Work request:
Check each line below for "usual" and report how many have it, nothing else.

Study material:
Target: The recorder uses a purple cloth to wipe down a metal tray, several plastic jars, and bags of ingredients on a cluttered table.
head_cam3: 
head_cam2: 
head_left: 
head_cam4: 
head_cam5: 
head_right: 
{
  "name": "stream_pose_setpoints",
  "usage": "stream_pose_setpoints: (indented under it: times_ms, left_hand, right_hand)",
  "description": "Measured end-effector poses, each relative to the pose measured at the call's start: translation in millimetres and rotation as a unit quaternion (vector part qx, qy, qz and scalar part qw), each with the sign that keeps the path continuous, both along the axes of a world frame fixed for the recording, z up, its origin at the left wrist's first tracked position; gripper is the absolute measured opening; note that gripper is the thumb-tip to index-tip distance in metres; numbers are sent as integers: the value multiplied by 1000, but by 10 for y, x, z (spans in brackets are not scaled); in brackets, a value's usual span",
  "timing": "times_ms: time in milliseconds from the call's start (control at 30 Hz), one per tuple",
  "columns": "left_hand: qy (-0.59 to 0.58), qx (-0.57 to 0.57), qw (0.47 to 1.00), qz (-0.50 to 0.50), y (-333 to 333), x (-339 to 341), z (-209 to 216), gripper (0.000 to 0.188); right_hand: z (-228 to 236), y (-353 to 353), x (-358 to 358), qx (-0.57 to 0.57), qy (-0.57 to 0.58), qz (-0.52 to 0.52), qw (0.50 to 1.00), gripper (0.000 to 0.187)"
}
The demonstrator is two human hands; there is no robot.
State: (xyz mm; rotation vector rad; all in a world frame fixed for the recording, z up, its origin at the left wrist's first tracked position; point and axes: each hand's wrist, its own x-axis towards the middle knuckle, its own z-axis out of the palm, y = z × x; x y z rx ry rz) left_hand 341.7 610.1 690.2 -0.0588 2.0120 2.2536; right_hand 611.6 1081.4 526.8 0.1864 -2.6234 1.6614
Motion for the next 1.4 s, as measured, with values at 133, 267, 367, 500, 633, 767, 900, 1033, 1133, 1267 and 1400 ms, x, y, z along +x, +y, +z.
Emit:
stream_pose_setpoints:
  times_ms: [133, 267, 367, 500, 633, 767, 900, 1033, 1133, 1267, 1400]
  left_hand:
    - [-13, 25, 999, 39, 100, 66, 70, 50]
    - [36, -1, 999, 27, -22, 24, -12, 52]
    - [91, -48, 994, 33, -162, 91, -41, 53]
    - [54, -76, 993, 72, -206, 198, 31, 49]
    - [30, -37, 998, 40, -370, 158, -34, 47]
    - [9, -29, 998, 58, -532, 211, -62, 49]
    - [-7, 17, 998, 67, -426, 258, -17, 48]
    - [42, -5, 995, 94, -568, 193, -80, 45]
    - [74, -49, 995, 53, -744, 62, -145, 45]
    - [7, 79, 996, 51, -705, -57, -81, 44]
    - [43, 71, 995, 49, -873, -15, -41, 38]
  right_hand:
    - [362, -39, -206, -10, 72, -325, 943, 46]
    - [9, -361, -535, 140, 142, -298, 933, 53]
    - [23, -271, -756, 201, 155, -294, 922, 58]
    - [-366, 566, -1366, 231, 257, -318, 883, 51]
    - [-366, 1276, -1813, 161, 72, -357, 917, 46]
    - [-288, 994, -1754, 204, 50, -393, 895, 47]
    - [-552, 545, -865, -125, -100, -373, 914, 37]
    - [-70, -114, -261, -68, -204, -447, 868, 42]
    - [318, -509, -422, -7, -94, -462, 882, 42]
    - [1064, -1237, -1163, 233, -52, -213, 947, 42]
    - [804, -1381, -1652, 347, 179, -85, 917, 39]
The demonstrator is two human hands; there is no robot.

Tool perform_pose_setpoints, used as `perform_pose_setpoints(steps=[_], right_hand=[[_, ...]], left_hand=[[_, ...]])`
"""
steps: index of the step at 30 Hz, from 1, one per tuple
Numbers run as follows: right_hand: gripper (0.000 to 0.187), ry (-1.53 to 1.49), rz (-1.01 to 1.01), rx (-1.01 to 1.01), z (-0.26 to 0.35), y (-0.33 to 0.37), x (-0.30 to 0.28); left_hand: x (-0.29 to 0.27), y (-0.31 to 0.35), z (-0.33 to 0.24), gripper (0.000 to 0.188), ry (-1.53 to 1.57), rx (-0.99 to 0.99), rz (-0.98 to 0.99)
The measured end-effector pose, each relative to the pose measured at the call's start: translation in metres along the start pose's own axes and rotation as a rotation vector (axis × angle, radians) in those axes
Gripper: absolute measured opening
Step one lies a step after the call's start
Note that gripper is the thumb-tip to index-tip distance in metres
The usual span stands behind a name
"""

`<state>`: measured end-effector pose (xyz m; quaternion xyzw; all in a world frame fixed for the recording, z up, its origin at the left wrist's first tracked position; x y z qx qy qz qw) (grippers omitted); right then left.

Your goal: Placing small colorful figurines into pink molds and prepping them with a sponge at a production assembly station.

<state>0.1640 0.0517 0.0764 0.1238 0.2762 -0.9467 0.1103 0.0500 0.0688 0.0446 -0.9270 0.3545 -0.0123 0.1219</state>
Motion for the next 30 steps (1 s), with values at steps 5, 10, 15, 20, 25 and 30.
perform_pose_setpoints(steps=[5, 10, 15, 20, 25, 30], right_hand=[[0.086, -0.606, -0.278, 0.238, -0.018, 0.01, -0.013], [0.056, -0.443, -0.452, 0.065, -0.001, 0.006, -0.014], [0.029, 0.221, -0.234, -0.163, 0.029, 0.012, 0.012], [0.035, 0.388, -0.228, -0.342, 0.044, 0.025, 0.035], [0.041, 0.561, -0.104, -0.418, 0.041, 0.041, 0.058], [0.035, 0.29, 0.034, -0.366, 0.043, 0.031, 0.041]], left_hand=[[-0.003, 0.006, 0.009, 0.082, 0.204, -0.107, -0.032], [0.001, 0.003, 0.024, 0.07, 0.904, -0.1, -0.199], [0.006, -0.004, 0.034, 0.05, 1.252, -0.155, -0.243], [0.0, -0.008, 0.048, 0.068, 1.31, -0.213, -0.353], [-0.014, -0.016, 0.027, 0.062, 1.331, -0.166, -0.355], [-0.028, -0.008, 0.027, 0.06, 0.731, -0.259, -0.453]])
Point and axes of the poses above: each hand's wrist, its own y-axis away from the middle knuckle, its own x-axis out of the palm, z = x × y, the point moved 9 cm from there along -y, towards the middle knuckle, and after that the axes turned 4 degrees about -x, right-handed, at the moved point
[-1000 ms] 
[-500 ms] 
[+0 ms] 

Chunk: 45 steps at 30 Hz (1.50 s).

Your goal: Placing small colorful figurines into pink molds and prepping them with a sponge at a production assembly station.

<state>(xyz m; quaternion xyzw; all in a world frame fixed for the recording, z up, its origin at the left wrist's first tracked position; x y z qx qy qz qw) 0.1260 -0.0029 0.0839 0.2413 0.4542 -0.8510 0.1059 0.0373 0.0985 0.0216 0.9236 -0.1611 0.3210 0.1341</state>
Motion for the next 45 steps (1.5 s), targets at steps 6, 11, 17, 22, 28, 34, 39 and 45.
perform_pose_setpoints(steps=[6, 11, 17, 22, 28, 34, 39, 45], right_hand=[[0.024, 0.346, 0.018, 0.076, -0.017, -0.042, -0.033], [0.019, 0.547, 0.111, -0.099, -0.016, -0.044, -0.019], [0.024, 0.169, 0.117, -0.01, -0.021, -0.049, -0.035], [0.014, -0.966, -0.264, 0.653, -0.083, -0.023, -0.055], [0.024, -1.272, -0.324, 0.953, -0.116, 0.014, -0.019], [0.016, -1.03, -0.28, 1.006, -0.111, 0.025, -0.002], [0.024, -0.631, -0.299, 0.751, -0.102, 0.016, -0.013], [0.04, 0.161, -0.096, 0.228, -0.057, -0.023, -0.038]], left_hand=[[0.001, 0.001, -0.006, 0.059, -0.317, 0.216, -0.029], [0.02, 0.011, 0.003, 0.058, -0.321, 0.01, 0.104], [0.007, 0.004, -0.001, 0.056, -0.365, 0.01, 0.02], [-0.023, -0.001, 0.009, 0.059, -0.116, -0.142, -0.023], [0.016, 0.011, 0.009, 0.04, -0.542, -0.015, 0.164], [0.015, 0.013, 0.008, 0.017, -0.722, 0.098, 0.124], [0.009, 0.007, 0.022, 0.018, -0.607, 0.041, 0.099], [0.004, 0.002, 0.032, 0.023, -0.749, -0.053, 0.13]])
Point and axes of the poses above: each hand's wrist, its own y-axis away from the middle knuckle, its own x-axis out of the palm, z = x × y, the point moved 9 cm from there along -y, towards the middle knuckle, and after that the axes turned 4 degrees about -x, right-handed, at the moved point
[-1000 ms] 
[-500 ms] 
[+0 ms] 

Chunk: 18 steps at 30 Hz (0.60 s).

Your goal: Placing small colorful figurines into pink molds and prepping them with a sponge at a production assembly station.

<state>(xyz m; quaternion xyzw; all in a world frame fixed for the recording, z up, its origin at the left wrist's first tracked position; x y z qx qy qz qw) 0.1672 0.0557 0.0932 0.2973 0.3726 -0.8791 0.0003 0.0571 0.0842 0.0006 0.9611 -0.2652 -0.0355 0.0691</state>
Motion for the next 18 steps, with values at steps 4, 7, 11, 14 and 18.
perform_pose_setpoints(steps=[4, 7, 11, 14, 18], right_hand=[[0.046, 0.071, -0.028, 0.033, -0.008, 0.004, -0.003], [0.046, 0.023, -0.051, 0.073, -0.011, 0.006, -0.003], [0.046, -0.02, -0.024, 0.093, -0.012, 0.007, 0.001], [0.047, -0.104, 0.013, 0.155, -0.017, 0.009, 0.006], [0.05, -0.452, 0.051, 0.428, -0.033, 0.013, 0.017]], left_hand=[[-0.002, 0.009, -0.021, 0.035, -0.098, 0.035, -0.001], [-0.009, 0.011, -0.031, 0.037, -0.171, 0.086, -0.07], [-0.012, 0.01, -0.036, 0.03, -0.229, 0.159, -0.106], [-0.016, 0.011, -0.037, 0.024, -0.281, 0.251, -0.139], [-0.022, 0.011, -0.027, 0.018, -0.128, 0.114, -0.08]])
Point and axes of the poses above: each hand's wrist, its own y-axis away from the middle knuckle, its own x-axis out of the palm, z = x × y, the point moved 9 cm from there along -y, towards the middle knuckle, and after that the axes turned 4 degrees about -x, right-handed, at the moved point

Answer section:
2